Strain rate sensitivity and activation volume of AISI 321 stainless steel under dynamic impact loading: Grain size effect

Abstract

The rapid change in strain rate sensitivity (SRS) of metals at a critical true strain rate (ε̇Tc) is commonly attributed to change in rate-controlling deformation mechanism from thermally-activated process to viscous drag. In this study, metastable AISI 321 stainless steel with grain sizes of 0.24 μm (ultrafine [G1]), 3 μm (fine [G2]) and 37 μm (coarse [G3]) was deformed at high strain-rate. A change in SRS with increasing ε̇T is observed only in G2 and G3 and it occurs at ε̇Tc of ~5900 and 6800s−1, respectively; suggesting that grain size have an effect on the switch of rate-controlling deformation mechanisms.
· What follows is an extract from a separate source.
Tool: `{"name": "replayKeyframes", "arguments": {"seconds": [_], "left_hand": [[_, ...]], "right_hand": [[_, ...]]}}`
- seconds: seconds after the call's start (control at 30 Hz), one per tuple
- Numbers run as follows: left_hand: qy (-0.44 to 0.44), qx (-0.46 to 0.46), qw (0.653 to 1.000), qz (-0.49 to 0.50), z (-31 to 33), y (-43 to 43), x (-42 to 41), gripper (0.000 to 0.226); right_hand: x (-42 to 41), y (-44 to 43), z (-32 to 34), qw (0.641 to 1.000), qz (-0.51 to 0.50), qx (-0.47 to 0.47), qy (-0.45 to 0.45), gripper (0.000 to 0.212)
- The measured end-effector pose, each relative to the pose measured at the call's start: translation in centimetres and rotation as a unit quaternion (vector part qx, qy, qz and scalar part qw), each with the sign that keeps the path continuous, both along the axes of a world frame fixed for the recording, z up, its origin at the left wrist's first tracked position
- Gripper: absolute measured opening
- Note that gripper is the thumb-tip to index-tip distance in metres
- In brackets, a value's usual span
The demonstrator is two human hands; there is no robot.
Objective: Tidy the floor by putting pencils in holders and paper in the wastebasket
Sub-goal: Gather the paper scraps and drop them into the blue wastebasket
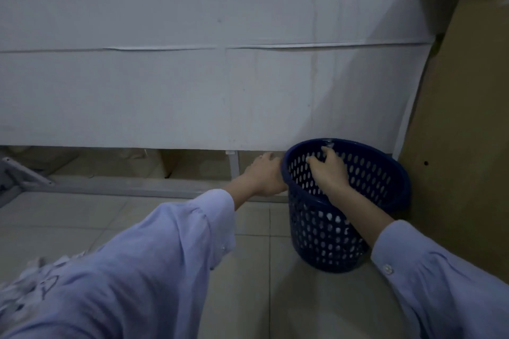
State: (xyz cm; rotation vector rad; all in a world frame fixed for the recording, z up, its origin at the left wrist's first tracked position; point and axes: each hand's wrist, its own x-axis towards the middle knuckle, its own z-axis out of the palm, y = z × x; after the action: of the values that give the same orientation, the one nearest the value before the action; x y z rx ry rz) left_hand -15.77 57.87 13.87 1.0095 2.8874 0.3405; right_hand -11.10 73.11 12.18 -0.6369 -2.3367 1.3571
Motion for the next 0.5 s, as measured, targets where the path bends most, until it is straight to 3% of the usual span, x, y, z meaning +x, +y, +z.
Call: {"name": "replayKeyframes", "arguments": {"seconds": [0.07,0.13,0.5], "left_hand": [[0.007,-0.02,0.999,0.032,0.5,-3.5,0.0,0.068],[0.005,-0.036,0.997,0.061,0.7,-7.3,0.1,0.066],[-0.052,-0.028,0.98,0.192,-2.3,-29.3,4.1,0.059]], "right_hand": [[0.2,-2.4,-0.3,0.993,0.038,0.111,0.018,0.059],[0.4,-5.1,-0.6,0.984,0.08,0.158,0.017,0.057],[0.9,-22.2,-3.2,0.938,0.287,0.19,-0.041,0.056]]}}
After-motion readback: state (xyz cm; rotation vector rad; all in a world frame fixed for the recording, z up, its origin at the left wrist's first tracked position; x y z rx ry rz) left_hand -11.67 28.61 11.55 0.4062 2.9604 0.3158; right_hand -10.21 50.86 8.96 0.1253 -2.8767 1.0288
While the SRS of G1 is 0.101 and unchanged, those of G2 and G3 change from 0.094 to 0.326 and 0.091 to 0.634, respectively, once ε̇Tc is reached. Similarly, the estimated activation volume in G1 specimen is ~1.57b3, while those of G2 and G3 specimens change from ~2.95b3 to ~0.65b3 and from ~4.10b3 to ~0.45b3, respectively. Analysis of the deformed specimens using XRD, EBSD and TEM techniques revealed that the complexities in the activated deformation mechanisms in G2 and G3 specimens led to a change in ε̇Tc. Constant SRS in G1 specimen indicated no change in the operational deformation mechanisms.